Le marché de l’occasion poursuivra son développement
Le plaisir de la consommation risque d’en pâtir. S’il ne disparaîtra pas entièrement, il sera profondément bouleversé. Ces dernières années, les Français ont largement fréquenté les enseignes de vente de produits d’occasions. En 2018, 60% d’entre eux ont acheté de l’occasion.
De nombreuses enseignes se lancent sur ce créneau. E.Leclerc a déjà annoncé l’ouverture de points de vente Leclerc Occasion en 2020 et Carrefour a lancé Carrefour Occasion. Si la crise va sûrement retarder ces ouvertures, le développement reprendra.
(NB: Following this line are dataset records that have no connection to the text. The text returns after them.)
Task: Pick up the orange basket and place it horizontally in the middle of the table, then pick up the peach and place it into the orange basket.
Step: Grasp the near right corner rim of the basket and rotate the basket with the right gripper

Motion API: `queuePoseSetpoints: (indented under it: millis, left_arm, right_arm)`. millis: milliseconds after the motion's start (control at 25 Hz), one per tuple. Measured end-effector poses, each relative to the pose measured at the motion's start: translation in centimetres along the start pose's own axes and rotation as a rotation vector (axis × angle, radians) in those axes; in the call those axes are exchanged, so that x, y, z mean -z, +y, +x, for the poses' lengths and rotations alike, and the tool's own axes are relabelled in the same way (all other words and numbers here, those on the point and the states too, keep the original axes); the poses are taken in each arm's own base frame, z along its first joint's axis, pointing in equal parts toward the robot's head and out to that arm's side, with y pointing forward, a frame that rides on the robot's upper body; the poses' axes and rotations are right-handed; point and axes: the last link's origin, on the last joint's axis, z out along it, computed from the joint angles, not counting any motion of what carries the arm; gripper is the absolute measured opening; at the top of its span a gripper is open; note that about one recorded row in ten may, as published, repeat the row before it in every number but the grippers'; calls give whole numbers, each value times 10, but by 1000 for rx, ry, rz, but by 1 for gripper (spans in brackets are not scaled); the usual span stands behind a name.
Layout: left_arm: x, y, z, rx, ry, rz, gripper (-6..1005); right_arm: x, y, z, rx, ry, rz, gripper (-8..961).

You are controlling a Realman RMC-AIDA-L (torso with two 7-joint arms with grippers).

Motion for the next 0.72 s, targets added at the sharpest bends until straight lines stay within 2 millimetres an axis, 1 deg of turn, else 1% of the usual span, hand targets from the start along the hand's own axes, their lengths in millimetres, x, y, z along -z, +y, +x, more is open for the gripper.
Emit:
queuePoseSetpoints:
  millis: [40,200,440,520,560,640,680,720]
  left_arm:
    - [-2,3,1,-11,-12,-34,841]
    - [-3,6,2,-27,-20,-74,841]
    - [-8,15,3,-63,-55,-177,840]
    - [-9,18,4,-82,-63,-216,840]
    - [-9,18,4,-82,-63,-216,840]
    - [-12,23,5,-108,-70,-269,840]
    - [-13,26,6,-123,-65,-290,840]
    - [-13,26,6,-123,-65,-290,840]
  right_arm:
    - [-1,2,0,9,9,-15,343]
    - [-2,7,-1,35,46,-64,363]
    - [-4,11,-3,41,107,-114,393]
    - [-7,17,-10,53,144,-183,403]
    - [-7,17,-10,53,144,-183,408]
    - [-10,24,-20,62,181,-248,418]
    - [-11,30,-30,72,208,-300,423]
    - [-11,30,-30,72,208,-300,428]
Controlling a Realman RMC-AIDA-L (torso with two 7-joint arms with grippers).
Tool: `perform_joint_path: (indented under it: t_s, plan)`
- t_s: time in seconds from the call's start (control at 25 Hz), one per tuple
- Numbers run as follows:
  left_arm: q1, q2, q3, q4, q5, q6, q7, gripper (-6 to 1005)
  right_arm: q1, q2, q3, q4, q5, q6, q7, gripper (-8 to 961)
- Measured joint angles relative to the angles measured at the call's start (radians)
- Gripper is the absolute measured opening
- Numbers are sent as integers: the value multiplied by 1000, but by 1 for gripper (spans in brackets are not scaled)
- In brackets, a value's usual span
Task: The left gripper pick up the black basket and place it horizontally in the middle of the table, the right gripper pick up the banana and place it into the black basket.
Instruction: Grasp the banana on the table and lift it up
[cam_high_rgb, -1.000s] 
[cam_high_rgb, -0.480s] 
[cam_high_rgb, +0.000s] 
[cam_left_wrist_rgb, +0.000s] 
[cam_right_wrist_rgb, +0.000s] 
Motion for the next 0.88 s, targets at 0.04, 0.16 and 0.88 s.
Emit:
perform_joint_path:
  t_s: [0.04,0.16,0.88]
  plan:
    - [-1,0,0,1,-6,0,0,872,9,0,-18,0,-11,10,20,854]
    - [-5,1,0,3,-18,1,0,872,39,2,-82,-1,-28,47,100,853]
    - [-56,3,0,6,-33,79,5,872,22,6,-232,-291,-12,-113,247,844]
Ce marché répond – et répondra – aux nouvelles attentes des consommateurs devenus moins matérialistes. En effet, les Français recycleront demain plus facilement des produits et objets dont ils n’auront plus l’utilité.
Une accélération de la transformation du monde moderne
Enfin, cette crise moderne oblige les entreprises à agir vite. Quand on reprochait aux entreprises traditionnelles une certaine inertie, on s’aperçoit que la réactivité est devenu le maître mot. C’est une question de survie. Au pied du mur, les entreprises cherchent de nouveaux leviers pour continuer à générer du chiffre d’affaires.
Jamais les décisions n’ont été aussi rapides dans des entreprises aux fonctionnements sclérosés. Cette crise est le marqueur que les modèles du passé doivent se réinventer.
Les enseignes de la grande distribution qui sont actuellement en train de modifier leur modèle vont devoir poursuivre leur efforts. En effet, les enseignes intégrées comme Carrefour, Auchan et Casino devront encore plus accélérer leur transition pour s’adapter au monde moderne.